QA171 QUESTION: Can I justify living with a man and accepting love with the understanding that I can’t fully return it?
ANSWER: You know, when you say “can I justify,” I would like to say this: there is no outer authority. This is a human error. There is no person who sits in judgement over you, except yourself. With this I do not mean to deny, of course, the existence of God.
But God is not an individual person. God is a power and an intelligence incorporated in every single human being. And there is no general law about these things, except what your God in you tells you. Can you justify it? That is the only question. And obviously, you feel extremely guilty about it.
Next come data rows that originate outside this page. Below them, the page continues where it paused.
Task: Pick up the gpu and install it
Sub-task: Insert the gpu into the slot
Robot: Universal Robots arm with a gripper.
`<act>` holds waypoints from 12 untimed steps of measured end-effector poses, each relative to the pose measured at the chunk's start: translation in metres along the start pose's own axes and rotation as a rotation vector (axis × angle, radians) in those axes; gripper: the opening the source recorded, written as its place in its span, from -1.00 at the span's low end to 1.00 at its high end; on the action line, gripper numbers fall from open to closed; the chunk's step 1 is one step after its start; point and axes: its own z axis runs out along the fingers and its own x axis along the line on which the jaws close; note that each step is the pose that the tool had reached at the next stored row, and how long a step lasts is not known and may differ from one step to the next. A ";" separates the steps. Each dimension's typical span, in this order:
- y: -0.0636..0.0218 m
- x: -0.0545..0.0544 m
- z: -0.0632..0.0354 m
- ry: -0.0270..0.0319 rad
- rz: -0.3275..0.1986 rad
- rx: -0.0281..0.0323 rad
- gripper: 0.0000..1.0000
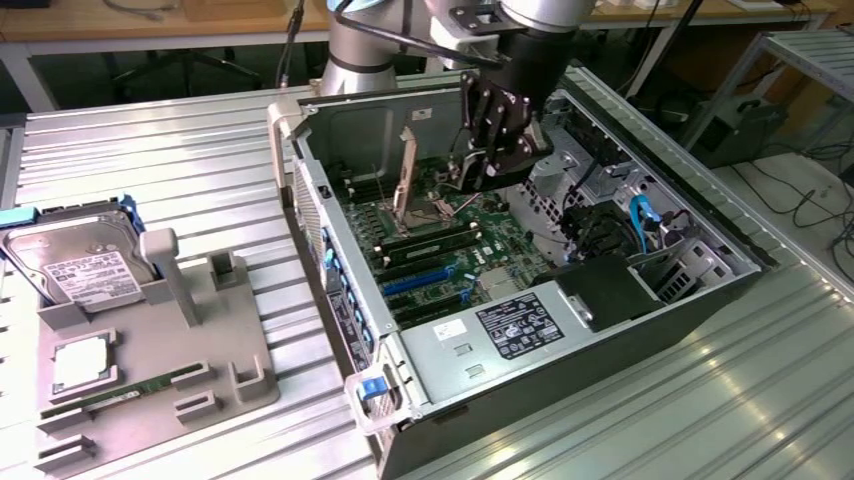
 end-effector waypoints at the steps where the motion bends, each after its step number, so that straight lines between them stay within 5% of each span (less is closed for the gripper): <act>1: 0.0000 0.000 0.0025 -0.0001 0.000 0.0001 -0.45; 12: 0.0075 -0.003 0.0323 -0.0002 0.018 -0.0011 -0.45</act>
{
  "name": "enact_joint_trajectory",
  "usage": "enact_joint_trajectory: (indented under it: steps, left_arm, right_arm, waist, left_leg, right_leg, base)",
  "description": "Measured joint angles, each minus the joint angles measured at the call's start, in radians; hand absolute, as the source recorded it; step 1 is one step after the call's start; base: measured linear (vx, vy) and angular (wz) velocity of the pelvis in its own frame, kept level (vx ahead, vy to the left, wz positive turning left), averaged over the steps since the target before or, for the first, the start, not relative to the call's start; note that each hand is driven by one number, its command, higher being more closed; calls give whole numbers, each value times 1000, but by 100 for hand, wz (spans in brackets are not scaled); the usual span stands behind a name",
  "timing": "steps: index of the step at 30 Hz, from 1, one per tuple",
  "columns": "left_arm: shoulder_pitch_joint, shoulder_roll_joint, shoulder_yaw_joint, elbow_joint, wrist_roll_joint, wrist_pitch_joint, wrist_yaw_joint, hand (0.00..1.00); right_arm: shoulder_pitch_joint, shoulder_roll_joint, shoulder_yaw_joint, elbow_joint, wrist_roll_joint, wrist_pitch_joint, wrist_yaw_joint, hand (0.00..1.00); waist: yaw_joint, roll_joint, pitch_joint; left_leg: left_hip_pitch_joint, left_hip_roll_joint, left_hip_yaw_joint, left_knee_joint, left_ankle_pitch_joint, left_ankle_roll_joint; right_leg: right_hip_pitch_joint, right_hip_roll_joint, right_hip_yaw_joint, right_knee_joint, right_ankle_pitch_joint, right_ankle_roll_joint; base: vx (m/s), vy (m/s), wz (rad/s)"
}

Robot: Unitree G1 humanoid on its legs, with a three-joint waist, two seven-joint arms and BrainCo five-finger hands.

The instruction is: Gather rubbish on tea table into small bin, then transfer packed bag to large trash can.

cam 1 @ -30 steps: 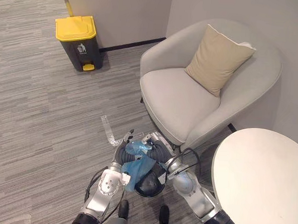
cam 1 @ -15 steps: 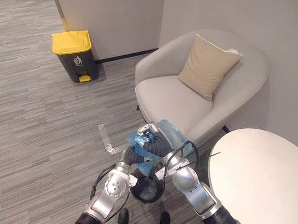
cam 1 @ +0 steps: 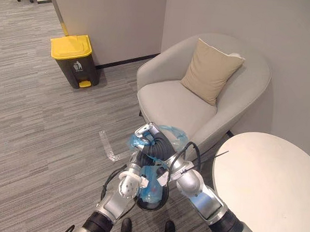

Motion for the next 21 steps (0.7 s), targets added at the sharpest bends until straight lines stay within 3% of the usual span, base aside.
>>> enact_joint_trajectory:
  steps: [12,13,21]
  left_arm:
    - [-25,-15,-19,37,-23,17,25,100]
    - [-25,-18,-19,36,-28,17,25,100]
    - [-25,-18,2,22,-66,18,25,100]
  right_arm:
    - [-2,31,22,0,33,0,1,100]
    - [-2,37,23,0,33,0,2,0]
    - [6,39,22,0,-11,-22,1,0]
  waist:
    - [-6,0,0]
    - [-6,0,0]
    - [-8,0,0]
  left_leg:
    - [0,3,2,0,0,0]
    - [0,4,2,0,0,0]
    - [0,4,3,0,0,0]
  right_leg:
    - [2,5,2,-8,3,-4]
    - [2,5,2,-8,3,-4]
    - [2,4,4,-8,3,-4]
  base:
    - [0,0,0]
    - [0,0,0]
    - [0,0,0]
Obviously, you’re nevertheless drawn into this situation. Something in you, unbeknown to yourself, makes it very difficult, if not impossible, at the moment – or if possible, only at great expense of many other things – to change this. The only intelligent approach would be to find out what is it in you that makes you be drawn into such a situation, makes you attract such a situation, makes a part of you want such a situation. That would be the course.
Rather than judging you and elaborating with moralizing judgments, it would be much better to explore the true reasons for this situation. For example, ask yourself pertinent and important questions, such as: Are you afraid of a relationship in which you can truly feel and give as much as you wish to receive? Are you, because of such a fear – possibly a secret fear, secret to yourself – not capable of attracting the people whom you can love and who love you, where it is always a one-sided thing in one way or another?
These are the questions you should raise and honestly try to answer. What is there in you that makes the mutuality impossible?